**What this task involves:**
Every line holding the string "marked" is to be copied from the entries below.

Material for the task Start Marker

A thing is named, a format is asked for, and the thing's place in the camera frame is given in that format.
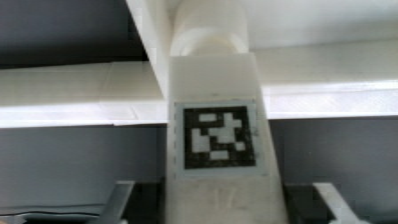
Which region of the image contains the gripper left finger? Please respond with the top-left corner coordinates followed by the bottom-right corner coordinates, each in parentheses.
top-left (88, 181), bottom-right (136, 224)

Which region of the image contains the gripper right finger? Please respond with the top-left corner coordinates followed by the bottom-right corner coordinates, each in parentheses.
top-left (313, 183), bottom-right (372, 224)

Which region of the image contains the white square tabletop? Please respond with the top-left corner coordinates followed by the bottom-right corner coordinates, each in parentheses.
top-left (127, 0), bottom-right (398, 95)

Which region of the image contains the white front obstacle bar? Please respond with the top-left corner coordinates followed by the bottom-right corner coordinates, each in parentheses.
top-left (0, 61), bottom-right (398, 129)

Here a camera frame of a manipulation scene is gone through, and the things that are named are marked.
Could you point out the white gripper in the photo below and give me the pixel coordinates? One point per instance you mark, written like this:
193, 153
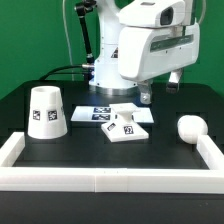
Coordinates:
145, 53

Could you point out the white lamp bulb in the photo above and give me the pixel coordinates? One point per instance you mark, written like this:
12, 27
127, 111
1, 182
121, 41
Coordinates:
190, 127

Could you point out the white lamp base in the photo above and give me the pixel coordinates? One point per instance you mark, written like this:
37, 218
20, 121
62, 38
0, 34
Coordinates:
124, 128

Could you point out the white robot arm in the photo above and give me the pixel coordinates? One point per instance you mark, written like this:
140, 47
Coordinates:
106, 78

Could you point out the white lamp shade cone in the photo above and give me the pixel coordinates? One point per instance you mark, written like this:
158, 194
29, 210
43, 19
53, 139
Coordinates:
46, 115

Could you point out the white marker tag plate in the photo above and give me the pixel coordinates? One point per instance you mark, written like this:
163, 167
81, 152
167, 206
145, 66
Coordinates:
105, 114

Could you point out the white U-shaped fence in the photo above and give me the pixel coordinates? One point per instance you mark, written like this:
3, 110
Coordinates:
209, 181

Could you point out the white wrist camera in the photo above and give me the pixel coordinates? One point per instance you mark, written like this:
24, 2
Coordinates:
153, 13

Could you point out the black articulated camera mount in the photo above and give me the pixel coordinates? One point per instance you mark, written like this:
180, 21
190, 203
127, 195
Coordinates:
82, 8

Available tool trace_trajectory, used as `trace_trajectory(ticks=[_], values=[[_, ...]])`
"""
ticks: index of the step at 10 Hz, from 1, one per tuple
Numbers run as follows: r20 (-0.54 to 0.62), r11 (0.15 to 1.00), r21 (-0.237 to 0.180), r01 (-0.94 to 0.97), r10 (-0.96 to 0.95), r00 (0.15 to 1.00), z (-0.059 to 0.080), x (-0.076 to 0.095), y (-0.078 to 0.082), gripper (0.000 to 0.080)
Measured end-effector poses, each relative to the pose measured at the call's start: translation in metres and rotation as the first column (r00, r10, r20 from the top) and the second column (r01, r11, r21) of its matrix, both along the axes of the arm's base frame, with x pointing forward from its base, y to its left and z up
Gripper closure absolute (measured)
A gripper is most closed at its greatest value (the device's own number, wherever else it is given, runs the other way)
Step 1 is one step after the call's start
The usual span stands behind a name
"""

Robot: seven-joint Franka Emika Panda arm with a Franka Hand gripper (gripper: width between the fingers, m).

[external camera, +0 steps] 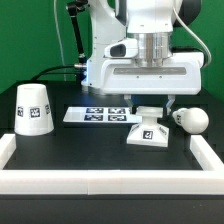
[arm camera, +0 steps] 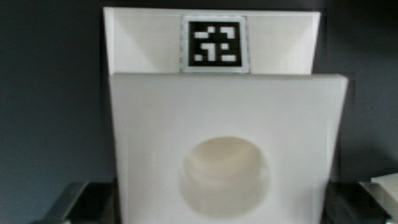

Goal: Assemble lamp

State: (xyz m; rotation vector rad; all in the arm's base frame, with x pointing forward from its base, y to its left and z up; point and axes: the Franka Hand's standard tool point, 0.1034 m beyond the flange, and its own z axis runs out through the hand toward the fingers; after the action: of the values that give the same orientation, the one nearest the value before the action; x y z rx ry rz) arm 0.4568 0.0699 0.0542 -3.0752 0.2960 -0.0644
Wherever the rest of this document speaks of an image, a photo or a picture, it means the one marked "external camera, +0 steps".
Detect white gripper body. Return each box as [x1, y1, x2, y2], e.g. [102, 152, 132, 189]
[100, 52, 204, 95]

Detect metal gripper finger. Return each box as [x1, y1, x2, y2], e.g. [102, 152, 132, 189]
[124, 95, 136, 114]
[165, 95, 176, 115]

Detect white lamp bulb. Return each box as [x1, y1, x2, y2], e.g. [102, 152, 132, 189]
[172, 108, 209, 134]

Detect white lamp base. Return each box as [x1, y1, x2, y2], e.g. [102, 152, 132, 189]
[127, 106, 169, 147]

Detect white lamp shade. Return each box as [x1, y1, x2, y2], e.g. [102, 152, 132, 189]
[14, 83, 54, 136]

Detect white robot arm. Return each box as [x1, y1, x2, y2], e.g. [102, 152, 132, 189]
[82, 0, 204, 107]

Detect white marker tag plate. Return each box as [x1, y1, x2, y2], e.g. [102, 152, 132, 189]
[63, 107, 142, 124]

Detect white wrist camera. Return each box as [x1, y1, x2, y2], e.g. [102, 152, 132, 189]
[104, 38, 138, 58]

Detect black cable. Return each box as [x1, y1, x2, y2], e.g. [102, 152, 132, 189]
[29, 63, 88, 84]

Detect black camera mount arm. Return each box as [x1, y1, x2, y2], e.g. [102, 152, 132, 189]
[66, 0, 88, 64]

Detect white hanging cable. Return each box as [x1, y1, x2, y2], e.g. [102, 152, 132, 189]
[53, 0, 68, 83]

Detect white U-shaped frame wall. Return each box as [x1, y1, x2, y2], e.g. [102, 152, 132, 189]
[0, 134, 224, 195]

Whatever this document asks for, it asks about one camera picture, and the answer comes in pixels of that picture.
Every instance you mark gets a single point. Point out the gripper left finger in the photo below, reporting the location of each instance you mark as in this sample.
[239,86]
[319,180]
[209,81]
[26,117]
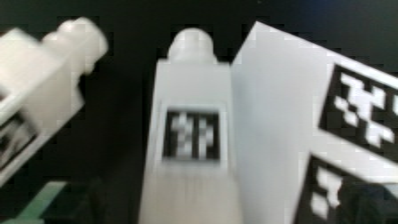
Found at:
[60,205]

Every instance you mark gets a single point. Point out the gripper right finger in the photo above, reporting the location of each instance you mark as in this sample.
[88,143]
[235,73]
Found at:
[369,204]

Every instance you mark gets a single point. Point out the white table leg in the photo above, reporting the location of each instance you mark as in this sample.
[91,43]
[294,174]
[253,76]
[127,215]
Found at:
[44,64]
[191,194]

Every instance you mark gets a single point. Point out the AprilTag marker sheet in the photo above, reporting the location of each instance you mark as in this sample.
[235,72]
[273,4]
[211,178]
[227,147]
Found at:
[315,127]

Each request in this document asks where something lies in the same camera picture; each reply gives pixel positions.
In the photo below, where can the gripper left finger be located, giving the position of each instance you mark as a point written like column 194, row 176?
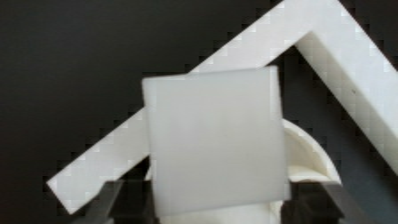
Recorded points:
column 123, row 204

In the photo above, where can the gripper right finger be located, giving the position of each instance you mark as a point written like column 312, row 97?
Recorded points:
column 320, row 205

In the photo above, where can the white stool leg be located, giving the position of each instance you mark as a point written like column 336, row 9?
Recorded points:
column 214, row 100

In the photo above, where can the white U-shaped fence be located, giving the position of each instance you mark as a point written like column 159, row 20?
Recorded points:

Material for the task End Marker

**Exercise solution:**
Here a camera frame of a manipulation scene is gone through, and the things that are named are marked.
Wherever the rest of this document speaks of an image, a photo or a picture, it means the one marked "external camera, +0 steps".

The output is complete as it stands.